項目反応理論では、異なる問題を使用したテストであっても、異なる受験者による受験であっても、受験者の能力を共通の尺度で測ることができます。例えば受験結果を紐付けるために一部の問題を共通化する「共通項目」を設けたり、異なる問題のテストである場合には両方のテストを受験する「共通受験者」を設けたりと、分析のためのデータを得られるように考慮した設計をするのです。また、予め各項目の難易度などの特性を特定した項目を多数用意しプールしておき、その項目のプール(「項目プール」または「項目バンク(Item Bank)」とも呼びます)から抽出した項目でテストを実施することにより、受験者毎に異なる問題を出題し、受験者の回答結果から受験者の能力レベルをリアルタイムに推定し、その結果に基いて出題する項目を変化させて、短時間で精度高く能力を測定する適応型テスト(CAT:Computer Adaptive Test)が可能となります。

項目反応理論の適用例

項目反応理論を適用したテストの代表的なものとしては、TOEFLがあります。TOEFLは、1978年から項目反応理論を使用して異なる試験回の結果を比較可能なスコアを出しています。これにより、TOEFLを採用して入学希望者の英語能力を判断する各学校では、年度内の入学希望者同士の比較のような相対評価ではなく、入学年度に関わらず一定の尺度で表される絶対評価で入学希望者の英語能力を判断することができるようになりました。また、その後、TOEFLはCBTを使用した適応型テスト(CAT)を採用することにより、単時間で能力を測れる仕組みを導入しました。その後、専用会場を必要とするCBT方式に代わり、大学、学校のコンピュータを使用して実施ができるIBT(Internet Based Testing)形式の次世代型TOEFL(TOEFL iBT®)の導入時にCATは不採用となりましたが、項目反応理論は引き続き使われています。

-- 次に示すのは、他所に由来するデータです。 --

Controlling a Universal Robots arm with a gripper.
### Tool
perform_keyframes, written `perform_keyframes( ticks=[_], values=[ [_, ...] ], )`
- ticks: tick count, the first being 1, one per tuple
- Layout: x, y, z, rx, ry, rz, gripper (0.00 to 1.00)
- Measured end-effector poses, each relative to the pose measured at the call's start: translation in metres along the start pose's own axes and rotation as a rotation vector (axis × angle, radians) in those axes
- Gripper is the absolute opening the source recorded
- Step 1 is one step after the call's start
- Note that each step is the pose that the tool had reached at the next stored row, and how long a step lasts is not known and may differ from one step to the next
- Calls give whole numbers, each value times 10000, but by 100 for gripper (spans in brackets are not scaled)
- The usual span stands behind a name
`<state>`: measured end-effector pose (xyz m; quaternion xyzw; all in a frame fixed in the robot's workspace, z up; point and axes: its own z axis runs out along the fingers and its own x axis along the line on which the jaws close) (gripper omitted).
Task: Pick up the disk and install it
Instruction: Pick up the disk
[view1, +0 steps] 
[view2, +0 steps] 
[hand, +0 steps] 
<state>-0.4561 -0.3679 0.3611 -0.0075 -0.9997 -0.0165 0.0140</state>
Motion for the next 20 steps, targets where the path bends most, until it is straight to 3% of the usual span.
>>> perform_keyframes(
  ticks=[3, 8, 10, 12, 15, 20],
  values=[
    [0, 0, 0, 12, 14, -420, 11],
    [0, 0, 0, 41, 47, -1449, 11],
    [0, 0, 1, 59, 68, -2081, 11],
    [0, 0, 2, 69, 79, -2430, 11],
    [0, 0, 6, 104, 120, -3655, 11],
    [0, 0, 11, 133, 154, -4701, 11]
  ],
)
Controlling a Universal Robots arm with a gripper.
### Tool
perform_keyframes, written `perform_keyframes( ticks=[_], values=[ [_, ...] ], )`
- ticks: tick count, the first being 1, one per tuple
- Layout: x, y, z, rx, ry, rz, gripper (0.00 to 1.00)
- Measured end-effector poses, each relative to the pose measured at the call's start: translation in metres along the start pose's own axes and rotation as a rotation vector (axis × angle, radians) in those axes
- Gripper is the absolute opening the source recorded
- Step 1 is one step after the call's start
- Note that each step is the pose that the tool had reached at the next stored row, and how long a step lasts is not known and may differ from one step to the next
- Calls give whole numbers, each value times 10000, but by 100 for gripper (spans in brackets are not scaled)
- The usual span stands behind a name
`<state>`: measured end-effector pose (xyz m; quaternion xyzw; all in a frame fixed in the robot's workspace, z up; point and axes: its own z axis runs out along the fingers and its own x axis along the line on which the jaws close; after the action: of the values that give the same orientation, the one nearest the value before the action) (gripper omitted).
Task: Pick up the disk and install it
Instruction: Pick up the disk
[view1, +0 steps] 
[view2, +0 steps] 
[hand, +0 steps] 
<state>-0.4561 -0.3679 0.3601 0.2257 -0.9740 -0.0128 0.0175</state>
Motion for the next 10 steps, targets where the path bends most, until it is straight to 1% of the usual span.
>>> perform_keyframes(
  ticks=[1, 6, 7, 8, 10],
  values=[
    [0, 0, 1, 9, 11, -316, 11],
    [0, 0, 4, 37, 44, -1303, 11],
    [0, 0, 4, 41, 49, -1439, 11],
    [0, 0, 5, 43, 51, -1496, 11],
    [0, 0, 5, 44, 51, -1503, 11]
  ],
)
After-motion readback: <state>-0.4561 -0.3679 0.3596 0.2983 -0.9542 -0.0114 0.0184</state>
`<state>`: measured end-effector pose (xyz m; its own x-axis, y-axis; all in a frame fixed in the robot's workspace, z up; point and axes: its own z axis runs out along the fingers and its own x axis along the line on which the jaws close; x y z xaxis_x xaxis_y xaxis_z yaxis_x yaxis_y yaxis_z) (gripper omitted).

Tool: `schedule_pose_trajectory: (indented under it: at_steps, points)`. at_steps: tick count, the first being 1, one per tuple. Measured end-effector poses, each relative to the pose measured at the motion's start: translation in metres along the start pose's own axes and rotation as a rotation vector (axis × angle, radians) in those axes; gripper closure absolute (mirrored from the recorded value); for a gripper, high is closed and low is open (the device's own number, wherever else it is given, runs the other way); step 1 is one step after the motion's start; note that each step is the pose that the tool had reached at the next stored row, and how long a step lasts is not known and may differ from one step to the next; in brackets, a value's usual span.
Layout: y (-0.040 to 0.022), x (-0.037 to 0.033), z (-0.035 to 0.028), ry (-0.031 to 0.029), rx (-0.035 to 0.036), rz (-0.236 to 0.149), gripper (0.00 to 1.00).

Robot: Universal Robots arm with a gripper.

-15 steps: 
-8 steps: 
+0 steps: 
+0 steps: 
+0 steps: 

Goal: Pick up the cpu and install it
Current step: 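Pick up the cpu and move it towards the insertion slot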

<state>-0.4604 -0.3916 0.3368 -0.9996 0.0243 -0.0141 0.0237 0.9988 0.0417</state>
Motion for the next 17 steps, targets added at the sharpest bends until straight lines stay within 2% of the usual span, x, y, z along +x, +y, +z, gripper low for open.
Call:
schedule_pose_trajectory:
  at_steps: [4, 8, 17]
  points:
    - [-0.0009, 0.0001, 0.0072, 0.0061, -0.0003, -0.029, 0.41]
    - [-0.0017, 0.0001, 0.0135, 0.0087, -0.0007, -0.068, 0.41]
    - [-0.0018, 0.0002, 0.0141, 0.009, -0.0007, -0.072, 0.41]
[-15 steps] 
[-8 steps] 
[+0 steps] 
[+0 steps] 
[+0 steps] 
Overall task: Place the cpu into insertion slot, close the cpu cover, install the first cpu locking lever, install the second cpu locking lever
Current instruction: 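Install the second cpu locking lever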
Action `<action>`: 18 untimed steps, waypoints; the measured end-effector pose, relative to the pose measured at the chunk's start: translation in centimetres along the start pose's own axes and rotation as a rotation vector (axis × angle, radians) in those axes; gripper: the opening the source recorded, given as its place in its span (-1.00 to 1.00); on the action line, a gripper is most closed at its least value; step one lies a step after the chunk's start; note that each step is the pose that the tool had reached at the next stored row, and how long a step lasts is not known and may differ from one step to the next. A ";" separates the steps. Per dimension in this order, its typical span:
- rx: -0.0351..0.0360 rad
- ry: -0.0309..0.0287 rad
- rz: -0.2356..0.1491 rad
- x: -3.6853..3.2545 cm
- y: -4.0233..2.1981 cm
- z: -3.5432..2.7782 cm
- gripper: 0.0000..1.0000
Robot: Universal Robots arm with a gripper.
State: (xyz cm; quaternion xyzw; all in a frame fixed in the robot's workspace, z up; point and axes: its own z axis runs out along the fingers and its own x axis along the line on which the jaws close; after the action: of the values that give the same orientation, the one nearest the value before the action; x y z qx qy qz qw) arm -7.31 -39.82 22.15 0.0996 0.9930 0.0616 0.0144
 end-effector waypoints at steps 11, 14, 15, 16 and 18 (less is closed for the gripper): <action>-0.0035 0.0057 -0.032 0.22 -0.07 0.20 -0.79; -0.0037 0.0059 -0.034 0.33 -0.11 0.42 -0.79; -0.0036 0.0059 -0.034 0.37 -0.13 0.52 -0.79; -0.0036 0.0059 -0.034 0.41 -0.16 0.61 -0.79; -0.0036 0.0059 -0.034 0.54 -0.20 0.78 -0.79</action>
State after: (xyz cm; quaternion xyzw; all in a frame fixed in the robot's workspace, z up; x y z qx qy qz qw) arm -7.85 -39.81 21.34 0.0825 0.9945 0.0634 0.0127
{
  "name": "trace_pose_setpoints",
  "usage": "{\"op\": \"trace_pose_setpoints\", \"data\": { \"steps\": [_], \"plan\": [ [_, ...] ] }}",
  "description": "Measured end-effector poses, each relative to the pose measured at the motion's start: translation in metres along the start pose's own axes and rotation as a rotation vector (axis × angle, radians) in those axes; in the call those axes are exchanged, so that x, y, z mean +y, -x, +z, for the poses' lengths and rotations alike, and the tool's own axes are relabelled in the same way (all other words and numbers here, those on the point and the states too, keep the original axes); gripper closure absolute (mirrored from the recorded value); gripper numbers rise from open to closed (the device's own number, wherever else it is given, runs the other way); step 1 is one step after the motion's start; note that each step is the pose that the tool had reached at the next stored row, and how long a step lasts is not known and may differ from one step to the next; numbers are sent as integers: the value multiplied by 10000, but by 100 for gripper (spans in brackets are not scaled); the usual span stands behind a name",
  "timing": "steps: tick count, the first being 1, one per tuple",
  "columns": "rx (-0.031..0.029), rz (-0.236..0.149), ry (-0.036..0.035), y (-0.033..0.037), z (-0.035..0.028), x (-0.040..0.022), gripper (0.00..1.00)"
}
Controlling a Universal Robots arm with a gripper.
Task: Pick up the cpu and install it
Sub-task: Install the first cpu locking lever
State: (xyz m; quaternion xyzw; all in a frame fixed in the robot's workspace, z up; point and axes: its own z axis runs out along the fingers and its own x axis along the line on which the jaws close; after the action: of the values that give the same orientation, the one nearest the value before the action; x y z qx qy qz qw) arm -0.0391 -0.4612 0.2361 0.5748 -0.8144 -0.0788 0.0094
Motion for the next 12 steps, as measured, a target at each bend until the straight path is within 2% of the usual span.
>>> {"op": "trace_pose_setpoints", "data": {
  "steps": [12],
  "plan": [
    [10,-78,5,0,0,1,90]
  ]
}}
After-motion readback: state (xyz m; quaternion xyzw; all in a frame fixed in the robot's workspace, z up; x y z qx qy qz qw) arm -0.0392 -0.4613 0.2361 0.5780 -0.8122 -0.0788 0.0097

日本では、ITパスポート試験などでも採用されていますが、欧米に比べるとあまり普及していません。普及が進まない理由の一つとしては、大学入試など、重要な試験において、試験終了後に試験問題を公開することが当然とされる慣習があります。項目反応理論を使用する場合、あらかじめ項目の性質を特定した問題を繰り返し使用するため、問題の再利用が必須となり、そのためには、試験問題は非公開が原則となります。今後、大学入試改革で採用される新テストでも、項目反応理論の採用が検討されていますが、試験問題非公開の原則が日本の中でどこまで受け入れられるか、というのが項目反応理論の普及の鍵になるかも知れません。

今後について

現在、大学入試改革の新テストでも検討されているように、従来、紙で行われていた試験をCBT化することにより、公平性を担保しつつ複数回受験できるようにする動きは確実に進んでくると思われます。そのために項目反応理論は欠かせない技術となります。


*1 信頼性とは?

「信頼性」という言葉は、一般的には、例えば機械であれば故障が少ないとか、ニュースであれば真実である可能性が高い、というように広い意味で使われますが、テスト理論の世界では、ある特別な意味を持ちます。テスト理論での信頼性というのは、「再現性」または「安定性」と同じような意味となり、同じ能力の受験者が受験した場合に、同じ結果が得られる確からしさを表すものです。少し誤解を恐れずに噛み砕いて言うと「ブレがない」度合いを表すものとも言えます。したがって、信頼性が高いという分析結果が得られたとしても、必ずしもテストの内容が目的に合っているかどうかは分かりません。結果が目的に合っているか、というのは、「妥当性」という別の概念になります。例えば、中学2年生で学習すべき英語能力が身についているかを測る目的のテストがあったとします。結果を分析すると非常に信頼性が高いという結果が得られたとしても、そのテストが、ある出版社が出している参考書からのみ出題されていて、その参考書を使った人だけが良い得点をとれるようなテストだった場合には、目的とは合っていないテスト(すなわち妥当性の低いテスト)と考えられます。